Well, this is not a post about that, this is a post about something different.
This is about spirituality. No I won’t rant on about what’s best and what not, I just have a cute story.
Growing up, my parents had me in s yeshiva until I was in the 7th grade, so I was raised learning all and everything about being bullied and the Jewish religion and culture. During this time, we celebrated the commercialized version of the Christian holidays because my Father is a WASP. My Grammie taught me more than anyone else because is devout. So there you go, two huge religious cultures in my growing up processes. In the summers I went to a camp emerged totally in Jewish culture and those were the best days of my life (no joke…years later I went back to be a counselor there. A few years after the camp shut down for good. It still hurts my heart)
So my young life was 2 major religions, then I hit public school…other than being she’ll shocked, I learned about music and art and religion and cultures I never knew. My knowledge expanded as I went through HS, met some of my closest friends and became an adult. Though on my hospital records it still says Jewish. (If I die though I can’t be buried in s Jewish cemetery because I have tattoos.
So now I consider myself spiritual, I believe in the world, I love immersing myself in learning. I love religion and speaking to people. I believe in faeries, elements and energies. I believe in fate, miracles and destiny. I believe in culture and what religion was founded on.
I believe in my children knowing everything and making their own choices.
So with that…
Little man asked me the other night to say Grace before the meal.

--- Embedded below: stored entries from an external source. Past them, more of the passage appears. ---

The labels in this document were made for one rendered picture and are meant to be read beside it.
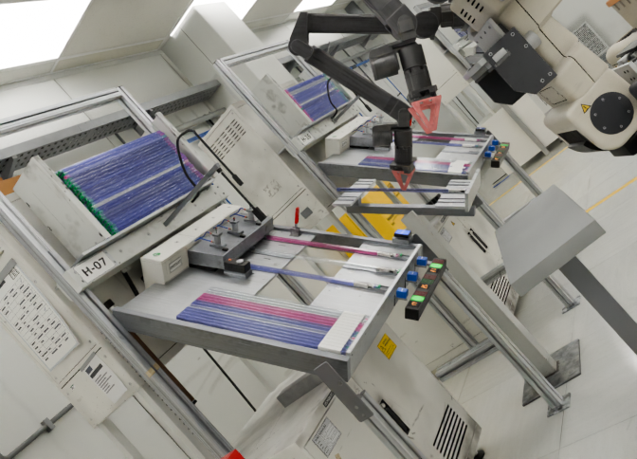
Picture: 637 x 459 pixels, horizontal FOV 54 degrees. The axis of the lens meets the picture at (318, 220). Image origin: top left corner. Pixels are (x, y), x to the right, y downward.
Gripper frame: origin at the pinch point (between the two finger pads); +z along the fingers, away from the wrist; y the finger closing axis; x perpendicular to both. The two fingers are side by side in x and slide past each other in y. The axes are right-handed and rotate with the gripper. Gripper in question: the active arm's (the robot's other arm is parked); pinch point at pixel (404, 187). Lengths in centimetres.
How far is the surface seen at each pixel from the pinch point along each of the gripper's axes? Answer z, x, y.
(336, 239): 20.2, -23.6, 2.6
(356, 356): 21, 6, 64
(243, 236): 13, -48, 24
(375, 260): 20.0, -5.3, 14.8
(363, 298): 19.8, -1.0, 39.2
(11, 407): 110, -178, 32
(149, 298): 18, -60, 60
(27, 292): 17, -97, 71
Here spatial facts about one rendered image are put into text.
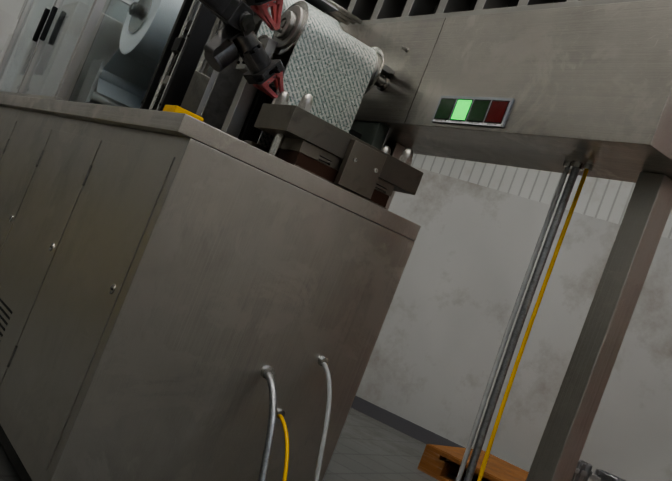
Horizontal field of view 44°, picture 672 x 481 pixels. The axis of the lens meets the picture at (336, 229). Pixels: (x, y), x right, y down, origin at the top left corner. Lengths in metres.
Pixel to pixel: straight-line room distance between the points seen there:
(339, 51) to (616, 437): 3.23
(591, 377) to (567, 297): 3.27
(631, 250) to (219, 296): 0.84
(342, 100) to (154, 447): 0.97
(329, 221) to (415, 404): 3.44
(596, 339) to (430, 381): 3.50
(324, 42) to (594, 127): 0.75
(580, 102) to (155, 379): 1.03
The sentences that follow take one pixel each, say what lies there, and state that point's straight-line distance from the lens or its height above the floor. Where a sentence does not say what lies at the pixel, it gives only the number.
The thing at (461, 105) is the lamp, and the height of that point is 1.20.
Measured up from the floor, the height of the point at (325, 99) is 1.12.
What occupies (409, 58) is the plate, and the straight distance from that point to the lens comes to 2.28.
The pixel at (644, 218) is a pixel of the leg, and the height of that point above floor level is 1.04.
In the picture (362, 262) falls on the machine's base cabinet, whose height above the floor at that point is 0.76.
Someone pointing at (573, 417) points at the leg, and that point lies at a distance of 1.74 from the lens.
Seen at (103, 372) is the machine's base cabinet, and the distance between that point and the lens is 1.73.
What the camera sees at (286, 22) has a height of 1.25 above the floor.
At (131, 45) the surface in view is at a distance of 3.02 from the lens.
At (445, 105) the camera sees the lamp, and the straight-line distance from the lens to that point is 2.06.
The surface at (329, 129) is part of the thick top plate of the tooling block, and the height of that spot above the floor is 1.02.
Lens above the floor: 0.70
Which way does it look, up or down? 3 degrees up
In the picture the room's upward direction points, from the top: 21 degrees clockwise
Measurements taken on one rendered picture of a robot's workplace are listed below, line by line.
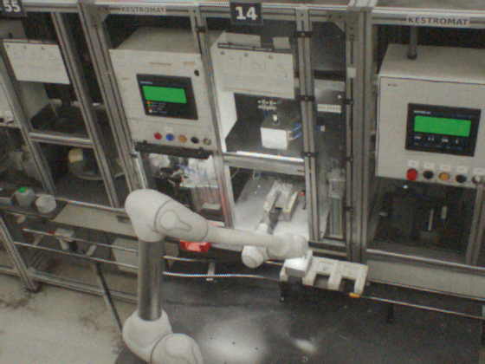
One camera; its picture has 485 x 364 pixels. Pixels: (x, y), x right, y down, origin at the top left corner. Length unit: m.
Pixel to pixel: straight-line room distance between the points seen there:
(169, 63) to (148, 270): 0.83
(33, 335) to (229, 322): 1.58
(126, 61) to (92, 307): 1.92
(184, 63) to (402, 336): 1.48
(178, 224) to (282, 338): 0.86
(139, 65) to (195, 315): 1.17
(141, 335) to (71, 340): 1.40
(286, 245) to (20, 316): 2.17
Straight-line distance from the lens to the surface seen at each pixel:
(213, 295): 2.89
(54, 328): 3.95
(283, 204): 2.82
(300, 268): 2.62
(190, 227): 2.11
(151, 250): 2.28
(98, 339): 3.78
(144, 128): 2.68
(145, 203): 2.19
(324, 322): 2.74
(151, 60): 2.46
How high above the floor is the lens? 2.83
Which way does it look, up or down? 38 degrees down
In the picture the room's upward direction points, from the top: 8 degrees counter-clockwise
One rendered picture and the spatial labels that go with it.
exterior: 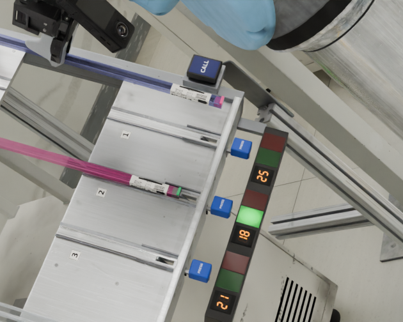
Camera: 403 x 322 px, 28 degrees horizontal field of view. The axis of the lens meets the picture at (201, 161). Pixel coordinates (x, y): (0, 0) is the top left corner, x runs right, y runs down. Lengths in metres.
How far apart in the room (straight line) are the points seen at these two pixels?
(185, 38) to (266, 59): 1.00
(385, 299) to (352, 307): 0.09
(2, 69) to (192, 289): 0.57
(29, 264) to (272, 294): 0.55
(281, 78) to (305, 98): 0.07
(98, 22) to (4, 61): 0.35
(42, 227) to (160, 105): 0.67
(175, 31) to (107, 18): 1.43
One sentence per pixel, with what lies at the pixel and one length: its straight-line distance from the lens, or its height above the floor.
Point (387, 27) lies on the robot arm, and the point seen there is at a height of 1.02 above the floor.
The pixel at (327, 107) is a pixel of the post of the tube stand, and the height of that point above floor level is 0.43.
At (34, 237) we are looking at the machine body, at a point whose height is 0.62.
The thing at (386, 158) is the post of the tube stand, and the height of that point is 0.23.
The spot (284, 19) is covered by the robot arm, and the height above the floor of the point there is 1.09.
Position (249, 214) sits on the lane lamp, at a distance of 1.24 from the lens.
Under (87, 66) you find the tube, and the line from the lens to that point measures 1.23.
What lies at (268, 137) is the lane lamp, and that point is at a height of 0.66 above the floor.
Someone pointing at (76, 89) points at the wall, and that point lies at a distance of 3.56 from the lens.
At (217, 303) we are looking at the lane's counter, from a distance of 1.19.
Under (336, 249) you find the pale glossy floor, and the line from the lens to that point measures 2.09.
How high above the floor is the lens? 1.35
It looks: 29 degrees down
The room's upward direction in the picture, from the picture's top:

He Saud he knew we didn’t do it like Nanny did (who is Christian) but did I know how to do it.
I froze. Stared at him for a moment and then started laughing. The perplexed look of my families aside I said yes and that I would teach it to him.
Eventually I’ll do it on cam for you, so this is how it goes.
Hamotzi lechem mean ha aretz
We give thanks to God for bread
Our voices rise in song together
As our joyful prayer is said
Baruch ata Adonai
Elohaynu melech ha olam
Hamotzi lechem mean ha aretz
Ah aaaah men!
That’s how we did it at camp. It has a tune and so many amazing memories behind it. Now if I can only remember the prayer afterward.
My take on the world can be summed up in this quote – “When are you people going to learn? It’s not about who’s right or wrong. No denomination’s nailed it yet, because they’re all too self-righteous to realize that it doesn’t matter what you have faith in, just that you have faith. Your hearts are in the right place, but your brains gotta to wake up” – Serendipity
So there you have it. How do you feel?